Le groupe avait alors conclu une augmentation de capital de près de 46 millions d'euros, avant d'y ajouter une levée de fonds de 70 millions d'euros portée par la dette l'année suivante. De quoi faire le plein de confiance pour continuer à se diversifier sur les domaines d'application de l'extraction végétale, du traitement du bâtiment ou parasitaire à la cosmétique, en passant par les compléments alimentaires et l'industrie adhésive notamment.

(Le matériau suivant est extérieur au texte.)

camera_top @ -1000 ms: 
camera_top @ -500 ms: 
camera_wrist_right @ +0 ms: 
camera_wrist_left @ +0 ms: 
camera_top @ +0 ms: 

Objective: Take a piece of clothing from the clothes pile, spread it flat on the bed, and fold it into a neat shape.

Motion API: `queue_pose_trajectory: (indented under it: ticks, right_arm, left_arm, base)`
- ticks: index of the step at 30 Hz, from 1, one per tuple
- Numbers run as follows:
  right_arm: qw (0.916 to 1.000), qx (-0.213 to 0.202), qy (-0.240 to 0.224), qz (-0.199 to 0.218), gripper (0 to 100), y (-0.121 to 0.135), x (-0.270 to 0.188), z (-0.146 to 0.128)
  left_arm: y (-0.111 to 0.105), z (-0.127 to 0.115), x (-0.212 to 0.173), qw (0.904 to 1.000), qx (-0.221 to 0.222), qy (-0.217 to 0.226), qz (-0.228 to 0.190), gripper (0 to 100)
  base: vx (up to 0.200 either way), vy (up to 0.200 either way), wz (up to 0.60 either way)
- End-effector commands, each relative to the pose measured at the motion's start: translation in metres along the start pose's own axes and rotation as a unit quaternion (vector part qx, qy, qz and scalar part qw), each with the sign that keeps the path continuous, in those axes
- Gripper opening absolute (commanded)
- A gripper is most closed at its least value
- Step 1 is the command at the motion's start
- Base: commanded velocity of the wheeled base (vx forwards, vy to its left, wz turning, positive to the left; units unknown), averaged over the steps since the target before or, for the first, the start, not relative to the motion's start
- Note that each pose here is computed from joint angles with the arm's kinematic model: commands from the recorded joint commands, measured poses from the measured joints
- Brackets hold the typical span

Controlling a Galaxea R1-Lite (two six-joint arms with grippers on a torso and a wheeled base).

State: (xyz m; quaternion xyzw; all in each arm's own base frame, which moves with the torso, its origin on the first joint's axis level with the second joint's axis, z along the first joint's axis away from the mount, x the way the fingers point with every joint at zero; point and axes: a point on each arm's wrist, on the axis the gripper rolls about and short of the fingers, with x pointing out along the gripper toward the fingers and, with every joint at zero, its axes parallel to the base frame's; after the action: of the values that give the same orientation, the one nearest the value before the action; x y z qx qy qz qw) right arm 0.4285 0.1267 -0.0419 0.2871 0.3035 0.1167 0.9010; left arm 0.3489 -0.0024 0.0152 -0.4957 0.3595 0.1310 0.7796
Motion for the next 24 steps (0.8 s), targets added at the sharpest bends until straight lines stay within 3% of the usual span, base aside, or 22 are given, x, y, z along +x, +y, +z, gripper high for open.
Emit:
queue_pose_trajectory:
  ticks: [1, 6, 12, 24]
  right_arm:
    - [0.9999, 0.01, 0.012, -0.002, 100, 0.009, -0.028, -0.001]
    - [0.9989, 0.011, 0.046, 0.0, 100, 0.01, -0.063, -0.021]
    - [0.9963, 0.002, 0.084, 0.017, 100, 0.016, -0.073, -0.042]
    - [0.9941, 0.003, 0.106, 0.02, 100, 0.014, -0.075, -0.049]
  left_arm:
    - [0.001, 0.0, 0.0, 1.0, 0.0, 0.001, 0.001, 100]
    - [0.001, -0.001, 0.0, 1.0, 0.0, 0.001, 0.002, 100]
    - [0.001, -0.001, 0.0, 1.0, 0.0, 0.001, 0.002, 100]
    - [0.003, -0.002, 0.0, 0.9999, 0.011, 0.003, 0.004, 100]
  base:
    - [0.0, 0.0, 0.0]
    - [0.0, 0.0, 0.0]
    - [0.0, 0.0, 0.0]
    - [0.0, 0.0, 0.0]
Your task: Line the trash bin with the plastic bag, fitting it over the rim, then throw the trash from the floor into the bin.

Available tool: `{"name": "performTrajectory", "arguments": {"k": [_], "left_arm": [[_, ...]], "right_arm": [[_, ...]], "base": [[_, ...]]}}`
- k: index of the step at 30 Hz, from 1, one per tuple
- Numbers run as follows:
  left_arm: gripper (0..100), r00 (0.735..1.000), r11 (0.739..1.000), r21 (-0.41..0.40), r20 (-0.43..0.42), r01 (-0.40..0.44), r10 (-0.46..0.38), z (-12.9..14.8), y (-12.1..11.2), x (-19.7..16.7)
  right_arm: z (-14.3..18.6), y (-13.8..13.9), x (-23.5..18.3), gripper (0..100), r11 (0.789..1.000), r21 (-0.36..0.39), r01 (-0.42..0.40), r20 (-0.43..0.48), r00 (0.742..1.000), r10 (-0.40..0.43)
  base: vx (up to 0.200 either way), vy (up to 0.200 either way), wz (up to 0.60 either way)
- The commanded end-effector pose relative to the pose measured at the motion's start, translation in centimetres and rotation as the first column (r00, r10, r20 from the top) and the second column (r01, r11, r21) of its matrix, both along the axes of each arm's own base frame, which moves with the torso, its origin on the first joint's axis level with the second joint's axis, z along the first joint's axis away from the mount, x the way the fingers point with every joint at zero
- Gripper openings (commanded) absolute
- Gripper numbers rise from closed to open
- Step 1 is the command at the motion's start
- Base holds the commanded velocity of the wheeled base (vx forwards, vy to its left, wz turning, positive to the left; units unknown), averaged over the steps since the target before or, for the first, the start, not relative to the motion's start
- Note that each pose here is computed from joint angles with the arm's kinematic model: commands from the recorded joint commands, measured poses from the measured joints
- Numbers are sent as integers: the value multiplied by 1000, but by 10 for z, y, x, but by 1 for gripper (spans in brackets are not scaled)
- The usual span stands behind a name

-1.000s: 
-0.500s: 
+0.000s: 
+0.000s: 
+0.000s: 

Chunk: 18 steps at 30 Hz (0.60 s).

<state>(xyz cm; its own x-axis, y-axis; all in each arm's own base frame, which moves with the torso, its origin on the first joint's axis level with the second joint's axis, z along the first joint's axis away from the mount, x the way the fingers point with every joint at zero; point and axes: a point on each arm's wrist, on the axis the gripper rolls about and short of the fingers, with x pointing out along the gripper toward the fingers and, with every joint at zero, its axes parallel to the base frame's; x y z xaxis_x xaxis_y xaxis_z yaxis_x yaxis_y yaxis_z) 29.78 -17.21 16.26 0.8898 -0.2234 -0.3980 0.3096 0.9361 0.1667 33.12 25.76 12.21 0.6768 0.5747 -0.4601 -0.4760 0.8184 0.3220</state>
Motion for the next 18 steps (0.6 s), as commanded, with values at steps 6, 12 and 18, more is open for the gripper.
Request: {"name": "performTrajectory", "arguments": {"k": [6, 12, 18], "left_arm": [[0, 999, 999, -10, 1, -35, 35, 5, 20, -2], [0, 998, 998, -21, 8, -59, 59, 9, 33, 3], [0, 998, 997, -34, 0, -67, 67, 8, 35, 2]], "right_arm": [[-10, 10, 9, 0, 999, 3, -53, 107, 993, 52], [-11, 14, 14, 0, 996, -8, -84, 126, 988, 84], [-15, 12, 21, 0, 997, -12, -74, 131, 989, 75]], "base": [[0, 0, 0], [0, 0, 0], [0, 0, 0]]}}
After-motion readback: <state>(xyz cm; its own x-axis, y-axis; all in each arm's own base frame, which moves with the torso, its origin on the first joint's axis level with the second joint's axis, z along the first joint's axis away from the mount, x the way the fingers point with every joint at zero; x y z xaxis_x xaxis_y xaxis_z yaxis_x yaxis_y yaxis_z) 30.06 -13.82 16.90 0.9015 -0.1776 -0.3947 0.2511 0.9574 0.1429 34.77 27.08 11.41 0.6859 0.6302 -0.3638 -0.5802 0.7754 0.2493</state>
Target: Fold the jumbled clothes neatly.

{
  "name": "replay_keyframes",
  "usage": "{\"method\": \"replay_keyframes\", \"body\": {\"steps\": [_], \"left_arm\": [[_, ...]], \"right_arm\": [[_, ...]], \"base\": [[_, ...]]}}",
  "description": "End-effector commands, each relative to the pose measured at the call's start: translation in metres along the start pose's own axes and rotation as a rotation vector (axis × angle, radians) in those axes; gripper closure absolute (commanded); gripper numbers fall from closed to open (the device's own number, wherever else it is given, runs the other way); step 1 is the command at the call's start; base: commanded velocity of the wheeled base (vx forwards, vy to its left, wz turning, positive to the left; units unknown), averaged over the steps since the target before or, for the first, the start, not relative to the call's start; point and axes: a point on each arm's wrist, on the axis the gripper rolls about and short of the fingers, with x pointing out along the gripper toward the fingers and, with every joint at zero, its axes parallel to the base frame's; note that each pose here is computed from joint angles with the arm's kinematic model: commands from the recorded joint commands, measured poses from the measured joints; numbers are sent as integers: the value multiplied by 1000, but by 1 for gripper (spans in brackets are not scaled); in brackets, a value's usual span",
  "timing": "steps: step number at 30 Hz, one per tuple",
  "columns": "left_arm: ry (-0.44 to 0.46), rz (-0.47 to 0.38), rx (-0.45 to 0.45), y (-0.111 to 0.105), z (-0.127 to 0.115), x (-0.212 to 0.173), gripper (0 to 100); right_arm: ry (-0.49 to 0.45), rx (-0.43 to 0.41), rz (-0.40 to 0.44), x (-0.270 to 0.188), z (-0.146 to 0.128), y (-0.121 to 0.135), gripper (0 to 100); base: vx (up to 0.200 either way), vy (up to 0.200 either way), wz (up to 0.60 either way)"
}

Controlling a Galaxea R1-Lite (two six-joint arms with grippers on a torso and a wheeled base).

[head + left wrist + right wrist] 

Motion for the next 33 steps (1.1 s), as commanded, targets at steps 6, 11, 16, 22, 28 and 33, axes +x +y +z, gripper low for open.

Berkem a ainsi dépassé les 300 salariés.
Sur son plus gros site de production, à Gardonne en Dordogne, le chimiste emploie 70 personnes sur un domaine industriel implanté sans permis de construire par une précédente société à partir des années 1960. Cheminant à travers les laboratoires puis le long des cuves sous haute pression, Olivier Fahy, le PDG, aime à raconter la normalisation et le développement accomplis depuis qu'il a repris la société en faillite en 1993. « Elle, je l'ai financée en hypothéquant mon appartement ! », pointe-t-il en direction de la première chaudière dans les normes accueillie sur le site.